How climate intelligence can enable sustainable action at the local level

As discussed in our last post, climate intelligence is what makes, through data transformations, frontier climate science and the massive amounts of geospatial data, intelligible. This intelligence bridges the void between the global climate data and the physical impact to local assets which affect human settlements most directly.

Let’s take a look at flooding

Projected flooding across Africa and Europe. Cell color indicates the likely extent of flood exposure over the next 30 years (flood projections aggregated over cells at 1 degree spatial resolution)

Building on existing climate projections compatible with the IPCC CMIP6 climate scenarios (described in a previous post), we are able to aggregate simulations from multiple hazard models.
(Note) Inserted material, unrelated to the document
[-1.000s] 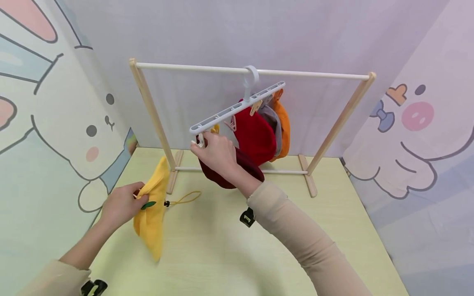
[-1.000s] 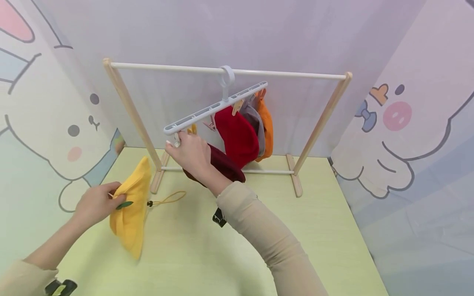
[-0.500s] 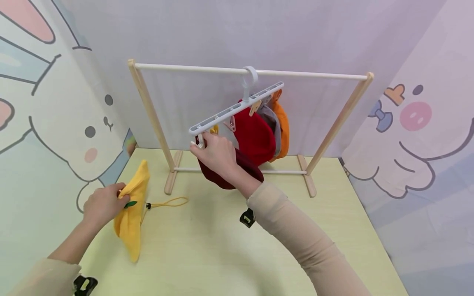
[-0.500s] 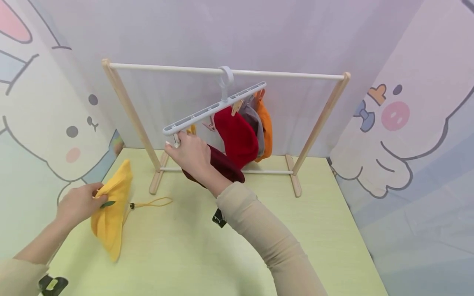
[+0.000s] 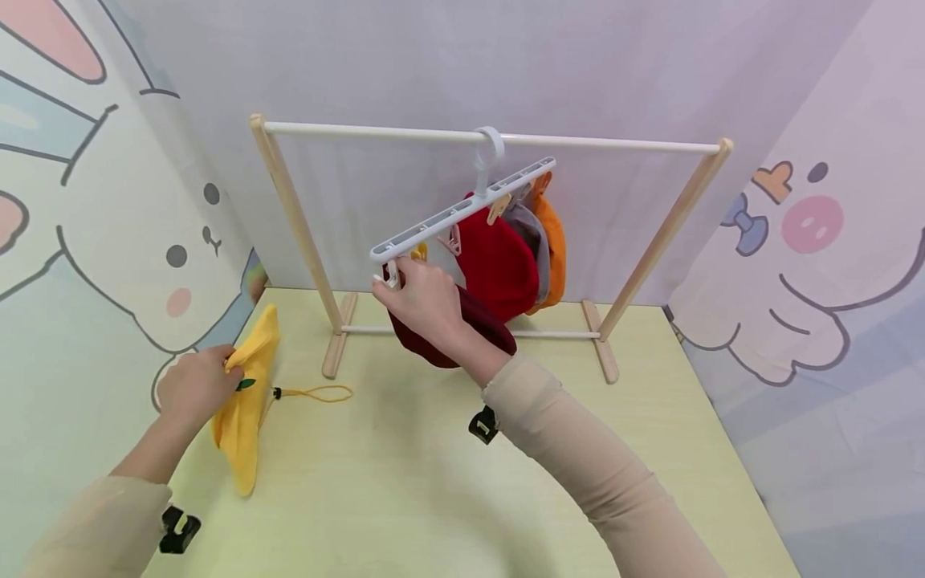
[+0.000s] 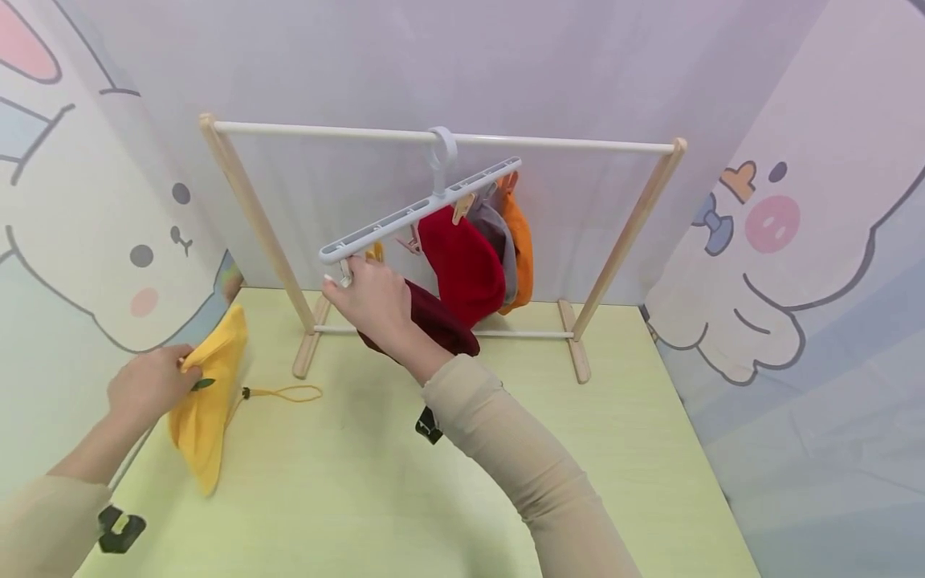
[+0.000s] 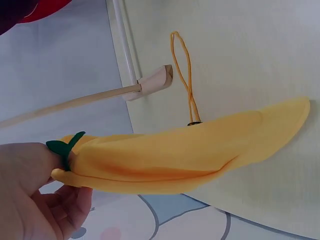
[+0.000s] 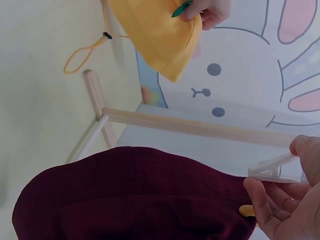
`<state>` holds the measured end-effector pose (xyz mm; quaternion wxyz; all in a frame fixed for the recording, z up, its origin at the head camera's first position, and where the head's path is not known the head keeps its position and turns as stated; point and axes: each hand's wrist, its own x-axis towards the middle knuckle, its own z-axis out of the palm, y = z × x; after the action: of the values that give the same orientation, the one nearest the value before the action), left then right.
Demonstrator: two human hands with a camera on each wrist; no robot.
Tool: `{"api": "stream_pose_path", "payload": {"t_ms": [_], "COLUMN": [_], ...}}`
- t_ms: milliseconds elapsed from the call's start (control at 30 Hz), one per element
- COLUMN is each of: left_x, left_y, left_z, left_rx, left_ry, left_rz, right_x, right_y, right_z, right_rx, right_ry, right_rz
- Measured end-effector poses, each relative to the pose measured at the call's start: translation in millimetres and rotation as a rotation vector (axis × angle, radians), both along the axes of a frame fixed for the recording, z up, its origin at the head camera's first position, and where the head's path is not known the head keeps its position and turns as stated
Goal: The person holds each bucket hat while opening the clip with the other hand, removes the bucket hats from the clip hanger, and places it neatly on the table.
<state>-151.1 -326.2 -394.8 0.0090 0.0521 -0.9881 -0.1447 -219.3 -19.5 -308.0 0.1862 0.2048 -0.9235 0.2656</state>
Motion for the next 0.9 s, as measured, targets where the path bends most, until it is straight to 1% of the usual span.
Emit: {"api": "stream_pose_path", "payload": {"t_ms": [167,233,300,567,767,900], "left_x": [-3.5,-5.0,-6.8,-12.0,-14.5,-16.3], "left_y": [0.8,1.7,3.9,14.4,22.9,23.0], "left_z": [-8.2,-11.7,-14.8,-29.7,-38.5,-48.1], "left_rx": [0.007,0.011,0.011,0.002,-0.013,-0.018], "left_ry": [-0.04,-0.062,-0.067,-0.043,-0.037,-0.03], "left_rz": [0.034,0.04,0.04,0.021,0.023,0.031], "right_x": [0.0,-0.2,-0.4,-1.0,-0.5,-0.7], "right_y": [0.4,0.6,0.9,1.1,0.8,0.7], "right_z": [0.1,-0.2,-0.7,-1.2,-0.3,-0.9], "right_rx": [0.0,0.003,0.005,0.003,-0.003,-0.008], "right_ry": [-0.001,-0.001,0.0,0.012,0.01,0.0], "right_rz": [0.001,0.0,-0.001,0.006,0.002,0.0]}}
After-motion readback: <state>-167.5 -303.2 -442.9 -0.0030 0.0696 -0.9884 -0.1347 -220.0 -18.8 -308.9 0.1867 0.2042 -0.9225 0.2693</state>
To develop our climate intelligence, Sust Global uses a collection of flood impact simulations from 5 different global climate models. Each climate model simulates meteorological variables (e.g. precipitation, temperature, longwave radiation, specific humidity, wind speed, surface pressure) under the Business as Usual (SSP5-RCP8.5) climate scenario. The simulated meteorological variables are fed into 10 candidate global hydrological models that simulate runoff at 0.5 deg spatial and 1-day temporal resolution. These runoff estimates are then fed into a flood model to simulate river discharges at 0.25 deg resolution, mapped to 0.05 deg flood exposure area using high resolution digital elevation profiles. Scientists have shown that such simulations can be used to assess the socio-economic impacts based on the projected exposed areas, knowledge of land use and population within such impacted areas.

We use such simulations to assess regional flood exposure across continents over the coming 3 decades. The results show some significant flooding scenarios:

  1. Recent IPCC reports predict Europe and the UK is “very likely” to see more heavy rainfall events by the end of the century. There's already evidence that heavy rainfall is becoming more frequent in the UK due to climate change. And a lot of rain falling in a short space of time raises flood risk.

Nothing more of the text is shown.